>>>>

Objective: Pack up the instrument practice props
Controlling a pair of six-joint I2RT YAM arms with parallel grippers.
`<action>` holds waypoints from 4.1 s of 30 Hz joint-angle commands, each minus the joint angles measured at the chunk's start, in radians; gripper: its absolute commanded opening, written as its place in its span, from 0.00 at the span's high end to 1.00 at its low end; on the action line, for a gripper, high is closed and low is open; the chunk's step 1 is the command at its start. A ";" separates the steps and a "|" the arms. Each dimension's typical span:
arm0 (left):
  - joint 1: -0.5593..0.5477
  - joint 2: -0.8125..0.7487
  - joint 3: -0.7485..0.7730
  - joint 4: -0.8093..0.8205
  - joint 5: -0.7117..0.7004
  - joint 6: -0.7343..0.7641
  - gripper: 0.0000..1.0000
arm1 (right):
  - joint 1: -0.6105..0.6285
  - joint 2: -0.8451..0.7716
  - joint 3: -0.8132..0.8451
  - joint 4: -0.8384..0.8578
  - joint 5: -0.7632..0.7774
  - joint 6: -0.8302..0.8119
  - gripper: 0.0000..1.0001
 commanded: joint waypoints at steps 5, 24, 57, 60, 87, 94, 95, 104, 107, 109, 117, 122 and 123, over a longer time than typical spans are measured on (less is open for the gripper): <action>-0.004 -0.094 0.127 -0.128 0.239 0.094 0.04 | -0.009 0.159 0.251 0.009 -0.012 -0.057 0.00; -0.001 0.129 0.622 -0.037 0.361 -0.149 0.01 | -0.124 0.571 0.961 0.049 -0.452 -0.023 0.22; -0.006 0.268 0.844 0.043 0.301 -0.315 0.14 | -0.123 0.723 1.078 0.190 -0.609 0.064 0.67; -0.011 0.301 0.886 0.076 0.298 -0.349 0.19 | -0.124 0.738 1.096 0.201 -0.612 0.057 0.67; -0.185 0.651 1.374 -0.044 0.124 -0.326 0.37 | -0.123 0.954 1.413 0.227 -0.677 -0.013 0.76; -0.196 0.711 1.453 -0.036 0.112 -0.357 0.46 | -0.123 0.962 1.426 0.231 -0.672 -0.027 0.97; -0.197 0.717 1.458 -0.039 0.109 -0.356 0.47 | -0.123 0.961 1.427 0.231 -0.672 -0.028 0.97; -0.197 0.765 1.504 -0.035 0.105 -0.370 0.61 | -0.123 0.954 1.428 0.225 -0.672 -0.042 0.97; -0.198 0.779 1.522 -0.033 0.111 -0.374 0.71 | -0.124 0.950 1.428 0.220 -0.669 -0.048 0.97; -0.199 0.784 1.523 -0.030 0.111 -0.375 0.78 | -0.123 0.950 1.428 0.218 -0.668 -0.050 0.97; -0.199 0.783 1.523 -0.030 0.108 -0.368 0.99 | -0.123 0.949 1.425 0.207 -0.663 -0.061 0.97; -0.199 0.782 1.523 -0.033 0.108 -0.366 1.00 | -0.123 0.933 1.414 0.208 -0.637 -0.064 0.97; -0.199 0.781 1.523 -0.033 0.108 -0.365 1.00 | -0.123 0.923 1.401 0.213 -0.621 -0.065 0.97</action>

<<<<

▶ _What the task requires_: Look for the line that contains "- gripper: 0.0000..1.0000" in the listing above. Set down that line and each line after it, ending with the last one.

▶ _Output for this task_:
  - gripper: 0.0000..1.0000
arm1 (right):
  - joint 1: -0.6105..0.6285
  - joint 2: -0.8451..0.7716
  - joint 3: -0.8132..0.8451
  - joint 4: -0.8384..0.8578
  - joint 5: -0.7632..0.7774
  - joint 6: -0.8302..0.8119
  - gripper: 0.0000..1.0001
 commanded: joint waypoints at steps 5, 24, 57, 60, 87, 94, 95, 104, 107, 109, 117, 122 and 123, over a longer time than typical spans are measured on (less is open for the gripper): <action>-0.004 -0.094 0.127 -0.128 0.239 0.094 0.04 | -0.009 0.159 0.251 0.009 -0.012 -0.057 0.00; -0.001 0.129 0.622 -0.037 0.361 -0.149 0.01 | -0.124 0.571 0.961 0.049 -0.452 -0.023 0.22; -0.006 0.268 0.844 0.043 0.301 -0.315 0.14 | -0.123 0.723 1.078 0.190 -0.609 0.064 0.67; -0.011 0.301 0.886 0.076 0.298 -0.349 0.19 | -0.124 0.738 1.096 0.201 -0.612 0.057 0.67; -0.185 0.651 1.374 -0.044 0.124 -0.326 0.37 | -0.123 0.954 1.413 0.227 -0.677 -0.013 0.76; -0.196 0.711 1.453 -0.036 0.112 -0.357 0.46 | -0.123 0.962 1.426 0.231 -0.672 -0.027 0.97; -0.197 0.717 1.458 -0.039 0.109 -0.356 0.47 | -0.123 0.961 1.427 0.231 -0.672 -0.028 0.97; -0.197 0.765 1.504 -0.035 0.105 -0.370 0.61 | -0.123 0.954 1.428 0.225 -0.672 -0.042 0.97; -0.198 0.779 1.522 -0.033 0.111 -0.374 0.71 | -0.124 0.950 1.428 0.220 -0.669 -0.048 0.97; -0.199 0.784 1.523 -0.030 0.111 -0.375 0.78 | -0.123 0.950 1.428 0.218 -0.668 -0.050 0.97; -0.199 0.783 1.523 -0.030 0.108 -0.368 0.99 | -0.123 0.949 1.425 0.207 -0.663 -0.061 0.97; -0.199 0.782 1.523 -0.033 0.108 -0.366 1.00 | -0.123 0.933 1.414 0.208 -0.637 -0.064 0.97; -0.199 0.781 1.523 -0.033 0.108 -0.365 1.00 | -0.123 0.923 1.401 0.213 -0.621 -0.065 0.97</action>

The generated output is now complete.